This paper presents a novel beamforming optimization method for downlink underlying multiple-input single-output (MISO) cognitive radio (CR) networks. We formulate a beamforming optimization problem to maximize the sum rate of a CR network with one primary user (PU) pair and multiple secondary user (SU) pairs, subject to the quality of service requirement of the PU given the transmit power budgets at the base stations (BSs). To find the solution of the nonconvex problem, an iterative solving algorithm is proposed based on successive convex approximation (SCA). In developing the algorithm, we first reformulate the original nonconvex objective function as the difference of two concave functions. A concave substitute function is then derived using the one-order Taylor expansion. Based on this concave substitute, a convex semidefinite programming (SDP) is derived and solved. The new solution is then utilized to construct a new substitute. This process is repeated until a smooth point is reached. Simulation results show the effectiveness of the proposed SCA-based beamforming algorithm to achieve spectrum sharing.

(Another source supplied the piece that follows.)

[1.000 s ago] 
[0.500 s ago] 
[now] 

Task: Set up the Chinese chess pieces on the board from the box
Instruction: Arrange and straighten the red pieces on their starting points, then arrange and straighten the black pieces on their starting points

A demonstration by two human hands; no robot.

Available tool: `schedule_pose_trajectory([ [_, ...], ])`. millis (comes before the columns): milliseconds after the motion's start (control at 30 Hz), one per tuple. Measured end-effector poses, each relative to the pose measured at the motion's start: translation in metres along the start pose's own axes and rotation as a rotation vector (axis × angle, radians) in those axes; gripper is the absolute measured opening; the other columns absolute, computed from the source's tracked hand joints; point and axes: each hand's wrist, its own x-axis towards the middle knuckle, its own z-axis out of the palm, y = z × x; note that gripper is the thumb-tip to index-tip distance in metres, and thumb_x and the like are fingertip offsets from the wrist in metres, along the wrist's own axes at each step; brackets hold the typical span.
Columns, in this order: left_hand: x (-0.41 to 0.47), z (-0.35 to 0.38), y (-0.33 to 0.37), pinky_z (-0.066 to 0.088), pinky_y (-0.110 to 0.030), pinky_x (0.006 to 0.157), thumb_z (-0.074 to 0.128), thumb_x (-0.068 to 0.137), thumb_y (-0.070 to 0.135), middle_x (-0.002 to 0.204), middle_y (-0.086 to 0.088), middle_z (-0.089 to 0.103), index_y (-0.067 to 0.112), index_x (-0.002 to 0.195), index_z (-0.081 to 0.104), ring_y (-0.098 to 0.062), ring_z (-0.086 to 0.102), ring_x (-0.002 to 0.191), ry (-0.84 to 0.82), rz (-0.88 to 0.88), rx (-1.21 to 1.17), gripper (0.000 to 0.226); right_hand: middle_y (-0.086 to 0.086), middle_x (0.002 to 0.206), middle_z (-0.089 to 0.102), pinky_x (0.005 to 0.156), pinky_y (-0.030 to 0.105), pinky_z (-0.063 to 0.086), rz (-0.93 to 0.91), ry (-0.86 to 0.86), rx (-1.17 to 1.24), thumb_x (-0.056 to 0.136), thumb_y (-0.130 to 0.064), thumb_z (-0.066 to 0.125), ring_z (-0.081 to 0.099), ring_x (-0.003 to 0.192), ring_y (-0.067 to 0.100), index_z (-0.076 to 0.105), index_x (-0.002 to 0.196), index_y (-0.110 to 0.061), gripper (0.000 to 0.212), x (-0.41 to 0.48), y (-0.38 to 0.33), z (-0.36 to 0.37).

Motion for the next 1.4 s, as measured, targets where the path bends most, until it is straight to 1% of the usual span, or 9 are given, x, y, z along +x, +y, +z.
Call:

This work was partially supported by the National Natural Science Foundation of China (NSFC) under Grants 61701269, 61672321, 61832012, 61771289 and 61373027, the Key Research and Development Program of Shandong Province under Grants 2019JZZY010313 and 2019JZZY020124, the Natural Science Foundation of Shandong Province under Grant ZR2017BF012, the Joint Research Fund for Young Scholars in Qilu University (Shandong Academy of Sciences) under Grant 2017BSHZ005.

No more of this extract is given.